**Entries provided**
┄┄┄┄┄┄┄┄┄┄

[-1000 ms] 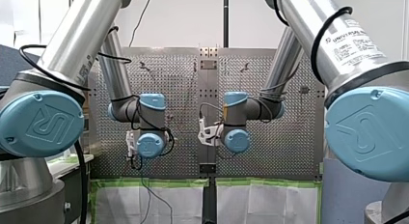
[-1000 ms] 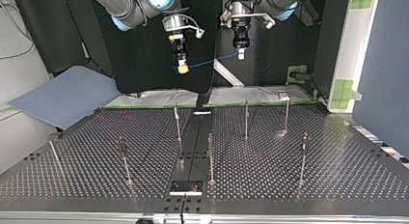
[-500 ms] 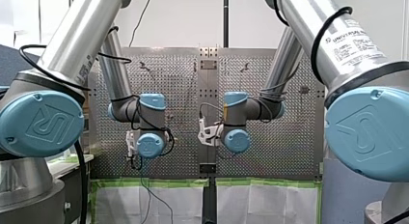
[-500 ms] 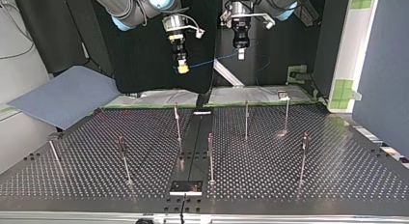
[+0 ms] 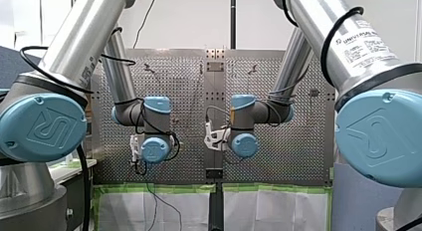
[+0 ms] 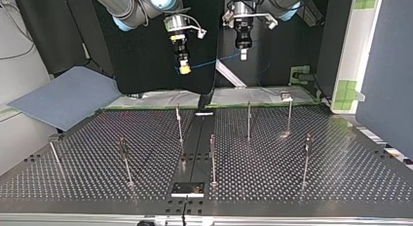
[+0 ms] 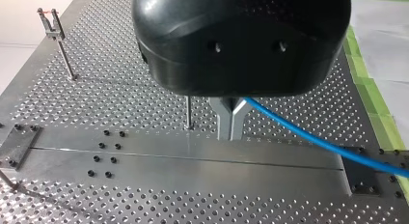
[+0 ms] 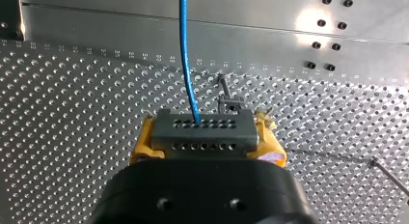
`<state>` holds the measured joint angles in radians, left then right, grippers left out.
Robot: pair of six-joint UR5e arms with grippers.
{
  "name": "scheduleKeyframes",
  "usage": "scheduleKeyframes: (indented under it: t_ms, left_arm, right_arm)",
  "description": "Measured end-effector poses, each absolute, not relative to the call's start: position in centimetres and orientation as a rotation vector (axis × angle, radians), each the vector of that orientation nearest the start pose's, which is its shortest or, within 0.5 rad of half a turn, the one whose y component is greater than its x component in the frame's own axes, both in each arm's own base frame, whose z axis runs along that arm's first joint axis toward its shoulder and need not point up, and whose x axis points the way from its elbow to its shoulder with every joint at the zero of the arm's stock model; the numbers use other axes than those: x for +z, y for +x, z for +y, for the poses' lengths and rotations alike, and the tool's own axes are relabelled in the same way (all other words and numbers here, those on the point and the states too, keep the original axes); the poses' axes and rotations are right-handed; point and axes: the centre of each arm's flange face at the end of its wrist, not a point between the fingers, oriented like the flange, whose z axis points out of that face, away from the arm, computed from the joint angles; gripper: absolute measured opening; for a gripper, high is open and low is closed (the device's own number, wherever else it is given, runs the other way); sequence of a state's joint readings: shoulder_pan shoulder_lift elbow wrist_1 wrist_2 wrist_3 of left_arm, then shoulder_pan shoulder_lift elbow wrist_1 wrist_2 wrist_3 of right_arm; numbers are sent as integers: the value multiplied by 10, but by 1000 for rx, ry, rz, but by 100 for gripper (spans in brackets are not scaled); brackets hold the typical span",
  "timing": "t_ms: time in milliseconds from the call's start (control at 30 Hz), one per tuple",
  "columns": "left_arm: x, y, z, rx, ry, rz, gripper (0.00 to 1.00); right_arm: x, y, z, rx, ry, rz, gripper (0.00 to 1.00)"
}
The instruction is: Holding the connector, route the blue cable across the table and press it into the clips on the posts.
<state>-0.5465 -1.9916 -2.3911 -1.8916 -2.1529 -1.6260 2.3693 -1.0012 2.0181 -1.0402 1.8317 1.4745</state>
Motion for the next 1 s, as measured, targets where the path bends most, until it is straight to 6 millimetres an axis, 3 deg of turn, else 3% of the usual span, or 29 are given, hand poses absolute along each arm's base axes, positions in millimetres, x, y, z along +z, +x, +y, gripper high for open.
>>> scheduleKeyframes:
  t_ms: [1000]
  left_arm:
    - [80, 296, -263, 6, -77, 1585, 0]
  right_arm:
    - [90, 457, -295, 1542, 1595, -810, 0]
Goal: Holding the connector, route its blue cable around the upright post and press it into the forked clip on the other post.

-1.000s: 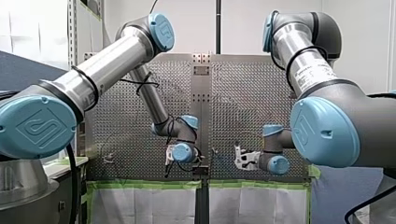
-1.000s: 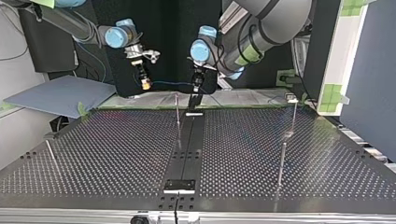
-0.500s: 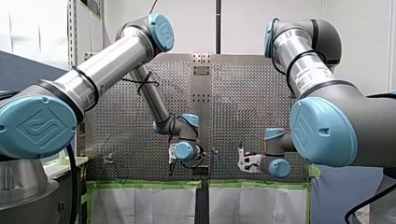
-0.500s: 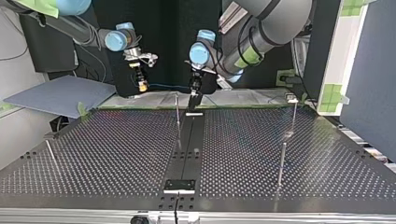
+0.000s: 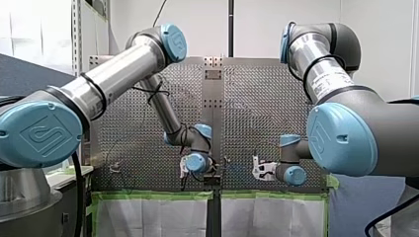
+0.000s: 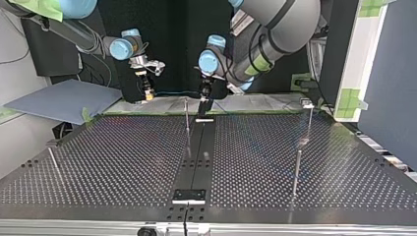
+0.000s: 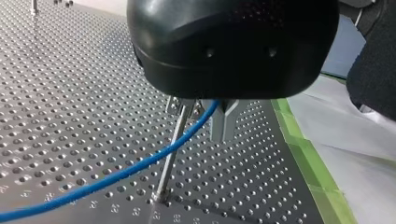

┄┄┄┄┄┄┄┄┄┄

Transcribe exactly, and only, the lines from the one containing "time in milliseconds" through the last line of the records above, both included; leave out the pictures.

**Exercise response**
  "timing": "t_ms: time in milliseconds from the call's start (control at 30 Hz), one per tuple",
  "columns": "left_arm: x, y, z, rx, ry, rz, gripper (0.00 to 1.00); right_arm: x, y, z, rx, ry, rz, gripper (0.00 to 1.00)"
}
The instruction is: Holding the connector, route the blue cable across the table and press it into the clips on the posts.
<state>-0.5465 -1.9916 -2.3911 -1.8916 -2.1529 -1.6260 2.3693 -1.0012 2.0181 -1.0402 1.8317 1.4745</state>
Motion for the next 1 s, as measured, targets where the path bends most, until it is straight to 6 millimetres an axis, 3 deg of turn, else 3% of the usual span, or 29 are given, hand poses absolute along each arm's base axes, positions in millimetres, x, y, z along +z, +x, +y, gripper high for open.
>>> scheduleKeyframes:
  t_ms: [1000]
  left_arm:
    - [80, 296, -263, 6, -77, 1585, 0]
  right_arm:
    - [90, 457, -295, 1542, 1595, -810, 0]
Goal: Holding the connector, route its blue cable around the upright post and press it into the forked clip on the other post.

-1.000s: 
-1.000s: 
-0.500s: 
-0.500s: 
+0.000s: 
+0.000s: 
+0.000s: 

This exercise calls for no further output.